Officeworks ends everyday battery recycling
Retailer says ‘don’t bring it back’.
Officeworks will longer accept household batteries for recycling from this month, citing an increase in alternative drop-off locations.
Since the launch of its ‘Bring it Back’ program, the retailer has collected more than 9000 tonnes of products and is one of the first accredited retailers of B-Cycle, Australia’s government-authorised battery stewardship scheme, which began in 2022.
With the end of everyday battery collection in-store, the company will focus on other streams that are currently not easily recycled including household products and stationery.
Officeworks will trial the launch of ‘People and Planet’ recycling pop-up days through its store network in the coming months where battery recycling options will be available.

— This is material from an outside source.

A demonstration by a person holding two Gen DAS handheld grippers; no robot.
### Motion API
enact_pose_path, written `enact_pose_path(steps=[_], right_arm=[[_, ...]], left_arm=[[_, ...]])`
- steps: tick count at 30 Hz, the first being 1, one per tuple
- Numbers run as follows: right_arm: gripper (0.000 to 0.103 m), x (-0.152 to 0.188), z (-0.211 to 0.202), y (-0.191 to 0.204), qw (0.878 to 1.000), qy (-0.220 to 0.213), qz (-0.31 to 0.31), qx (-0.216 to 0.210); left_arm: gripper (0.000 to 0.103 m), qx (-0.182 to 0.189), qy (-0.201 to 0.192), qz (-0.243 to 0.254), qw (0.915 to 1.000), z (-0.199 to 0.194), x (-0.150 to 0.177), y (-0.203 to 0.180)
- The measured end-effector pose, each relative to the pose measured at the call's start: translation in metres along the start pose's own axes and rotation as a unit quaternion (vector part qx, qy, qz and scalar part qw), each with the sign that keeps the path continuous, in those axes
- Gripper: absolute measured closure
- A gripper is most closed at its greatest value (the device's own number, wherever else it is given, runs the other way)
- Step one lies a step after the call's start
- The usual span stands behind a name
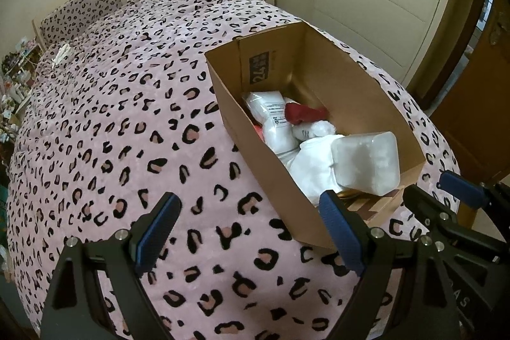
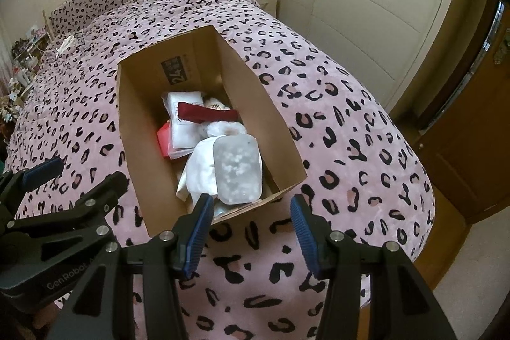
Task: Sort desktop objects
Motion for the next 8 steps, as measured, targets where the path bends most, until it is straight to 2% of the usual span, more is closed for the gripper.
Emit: enact_pose_path(steps=[8], right_arm=[[0.051, 0.0004, 0.0001, 0.003, 1.0, 0.0, -0.005, 0.005]], left_arm=[[0.013, -0.009, -0.006, 0.005, 0.9999, 0.0006, 0.0015, -0.0001]])
Point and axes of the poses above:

Customers can continue to use the ‘Bring it Back’ program to recycle pens and markers, ink and toner cartridges, laptops, computers, tablets and technology accessories.
Online trade-in options will remain, with Officeworks gift cards offered for high-value tech products.
Officeworks’s head of ESG and corporate affairs, Fiona Lawrie, said: “When Officeworks first launched ‘Bring it Back’, we were one of the first to the market with battery recycling, and one of very few locations across the country where
Australians could easily recycle their household batteries.
“Today, there are more than 5000 convenient drop off points across the country that Australians can use to recycle batteries thanks to B-Cycle,” she said.
“Household battery collection has been a small part of our much larger ‘Bring it Back’ program and with so many additional collection points now available, we’re shifting our focus to other more complex recycling challenges,” Lawrie added.